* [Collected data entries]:
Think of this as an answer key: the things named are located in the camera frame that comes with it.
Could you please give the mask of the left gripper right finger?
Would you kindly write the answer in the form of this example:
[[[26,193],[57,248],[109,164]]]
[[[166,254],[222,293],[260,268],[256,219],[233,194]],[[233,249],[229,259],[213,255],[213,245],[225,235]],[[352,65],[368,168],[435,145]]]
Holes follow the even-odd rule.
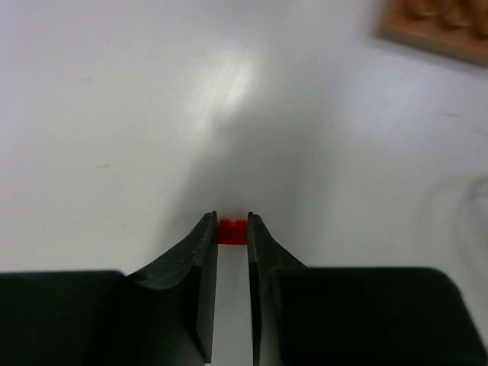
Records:
[[[253,364],[281,365],[273,276],[276,271],[306,266],[273,238],[263,219],[253,212],[247,218],[247,240]]]

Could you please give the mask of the small red two-stud lego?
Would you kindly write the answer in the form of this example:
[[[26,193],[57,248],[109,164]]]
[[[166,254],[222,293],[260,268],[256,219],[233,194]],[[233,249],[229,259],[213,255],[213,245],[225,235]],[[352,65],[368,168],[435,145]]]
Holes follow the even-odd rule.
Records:
[[[220,245],[246,246],[247,221],[244,219],[221,219],[218,222],[218,243]]]

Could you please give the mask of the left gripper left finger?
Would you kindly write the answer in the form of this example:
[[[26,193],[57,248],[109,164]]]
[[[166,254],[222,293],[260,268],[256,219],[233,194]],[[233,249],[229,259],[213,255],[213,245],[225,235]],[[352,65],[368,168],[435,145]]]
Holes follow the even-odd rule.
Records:
[[[217,214],[130,274],[126,320],[135,362],[209,362],[217,282]]]

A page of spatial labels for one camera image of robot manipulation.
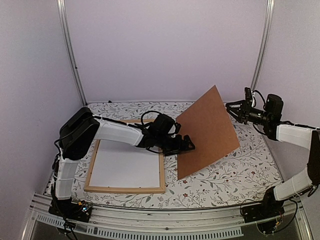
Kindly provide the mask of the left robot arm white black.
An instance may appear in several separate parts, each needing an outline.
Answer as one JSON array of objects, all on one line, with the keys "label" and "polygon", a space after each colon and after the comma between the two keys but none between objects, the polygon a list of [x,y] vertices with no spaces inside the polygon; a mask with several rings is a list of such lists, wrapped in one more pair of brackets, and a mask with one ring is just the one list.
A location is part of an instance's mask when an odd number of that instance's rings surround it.
[{"label": "left robot arm white black", "polygon": [[78,110],[59,130],[54,141],[58,153],[52,165],[52,198],[55,209],[63,216],[74,213],[71,199],[74,174],[79,160],[83,159],[95,140],[124,143],[153,152],[159,148],[164,156],[193,151],[196,147],[188,135],[181,136],[181,124],[170,116],[157,112],[153,121],[128,123],[93,114],[88,107]]}]

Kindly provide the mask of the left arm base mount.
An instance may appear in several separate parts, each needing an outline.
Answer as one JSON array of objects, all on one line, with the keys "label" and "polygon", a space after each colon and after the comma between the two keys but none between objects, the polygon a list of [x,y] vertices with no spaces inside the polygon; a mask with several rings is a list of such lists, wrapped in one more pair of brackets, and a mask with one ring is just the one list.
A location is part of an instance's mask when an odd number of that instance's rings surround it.
[{"label": "left arm base mount", "polygon": [[72,202],[72,199],[52,200],[48,212],[52,215],[65,217],[67,220],[75,220],[88,223],[92,214],[93,205],[84,200]]}]

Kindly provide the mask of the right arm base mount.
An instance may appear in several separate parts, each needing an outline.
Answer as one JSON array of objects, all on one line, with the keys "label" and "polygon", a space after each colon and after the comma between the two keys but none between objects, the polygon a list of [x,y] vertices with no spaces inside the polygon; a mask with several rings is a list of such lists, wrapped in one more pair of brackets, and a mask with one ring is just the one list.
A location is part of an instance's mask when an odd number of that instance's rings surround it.
[{"label": "right arm base mount", "polygon": [[284,200],[276,200],[274,189],[270,188],[265,192],[259,204],[240,207],[240,214],[245,223],[276,217],[285,212],[284,202]]}]

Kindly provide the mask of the light wooden picture frame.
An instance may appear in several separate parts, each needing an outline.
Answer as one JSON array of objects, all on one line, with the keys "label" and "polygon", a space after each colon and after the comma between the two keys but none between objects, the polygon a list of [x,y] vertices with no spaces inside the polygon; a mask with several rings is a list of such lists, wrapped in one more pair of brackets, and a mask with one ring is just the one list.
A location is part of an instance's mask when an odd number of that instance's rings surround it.
[{"label": "light wooden picture frame", "polygon": [[142,140],[143,134],[142,131],[131,125],[134,121],[130,120],[124,124],[114,123],[106,120],[99,121],[99,128],[94,137],[96,141],[94,150],[92,153],[89,170],[87,173],[86,181],[84,184],[84,190],[91,193],[109,193],[109,194],[161,194],[165,192],[165,170],[164,170],[164,156],[159,155],[159,177],[160,177],[160,186],[159,187],[98,187],[90,186],[90,177],[93,170],[93,165],[98,151],[99,142],[101,140],[125,143],[130,146],[138,147],[138,144]]}]

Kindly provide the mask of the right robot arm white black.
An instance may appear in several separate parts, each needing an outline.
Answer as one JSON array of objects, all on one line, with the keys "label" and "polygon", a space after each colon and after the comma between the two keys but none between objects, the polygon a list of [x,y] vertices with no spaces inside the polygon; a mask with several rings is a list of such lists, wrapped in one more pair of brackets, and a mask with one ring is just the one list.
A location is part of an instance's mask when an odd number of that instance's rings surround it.
[{"label": "right robot arm white black", "polygon": [[285,157],[286,162],[293,158],[293,163],[297,163],[298,159],[294,157],[297,154],[304,157],[302,162],[305,164],[295,175],[265,192],[258,213],[262,218],[269,218],[278,210],[278,204],[303,194],[311,196],[320,186],[320,129],[283,120],[284,102],[275,94],[262,100],[262,109],[256,108],[255,94],[255,90],[245,88],[243,100],[226,103],[227,112],[239,123],[261,126],[261,134],[273,146],[280,143],[282,147],[288,147],[292,153]]}]

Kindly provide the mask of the brown frame backing board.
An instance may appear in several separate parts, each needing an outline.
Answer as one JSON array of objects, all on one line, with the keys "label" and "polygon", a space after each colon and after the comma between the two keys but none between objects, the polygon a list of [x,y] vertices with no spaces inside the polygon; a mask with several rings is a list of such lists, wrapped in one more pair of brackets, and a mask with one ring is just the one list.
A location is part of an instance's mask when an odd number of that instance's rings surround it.
[{"label": "brown frame backing board", "polygon": [[177,179],[181,180],[217,162],[240,147],[235,128],[216,86],[209,89],[176,121],[180,134],[189,135],[195,149],[177,155]]}]

* [What to work on]: Find the line that contains "Kindly provide the mask of the right robot" in the data above. Reproduce it and every later line exactly, through the last one.

* [The answer]:
Kindly provide the mask of the right robot arm white black.
An instance may appear in several separate parts, each needing an outline.
Answer as one JSON array of objects, all on one line, with the keys "label" and "polygon", a space after each colon and after the comma between the two keys but none between objects, the polygon a list of [x,y] vertices with no spaces inside the polygon; a mask with several rings is a list of such lists, wrapped in one more pair of brackets, and a mask with one ring is just the one list.
A location is part of an instance's mask when an odd number of that instance's rings surround it.
[{"label": "right robot arm white black", "polygon": [[285,157],[286,162],[293,158],[293,163],[297,163],[298,159],[294,157],[297,154],[304,157],[302,162],[305,164],[295,175],[265,192],[258,213],[262,218],[269,218],[278,210],[278,204],[303,194],[311,196],[320,186],[320,129],[283,120],[284,102],[275,94],[262,100],[262,109],[256,108],[255,94],[255,90],[245,88],[243,100],[226,103],[227,112],[239,123],[261,126],[261,134],[273,146],[280,143],[282,147],[288,147],[292,153]]}]

Kindly provide the mask of the brown frame backing board.
An instance may appear in several separate parts, each needing an outline.
Answer as one JSON array of objects, all on one line, with the keys "label" and "polygon", a space after each colon and after the comma between the two keys but none between objects, the polygon a list of [x,y] vertices with no spaces inside the polygon; a mask with several rings is a list of such lists, wrapped in one more pair of brackets, and a mask with one ring is just the one list.
A location is part of an instance's mask when an odd number of that instance's rings surround it.
[{"label": "brown frame backing board", "polygon": [[177,179],[181,180],[217,162],[240,147],[235,128],[216,86],[209,89],[176,121],[180,134],[189,135],[195,149],[177,155]]}]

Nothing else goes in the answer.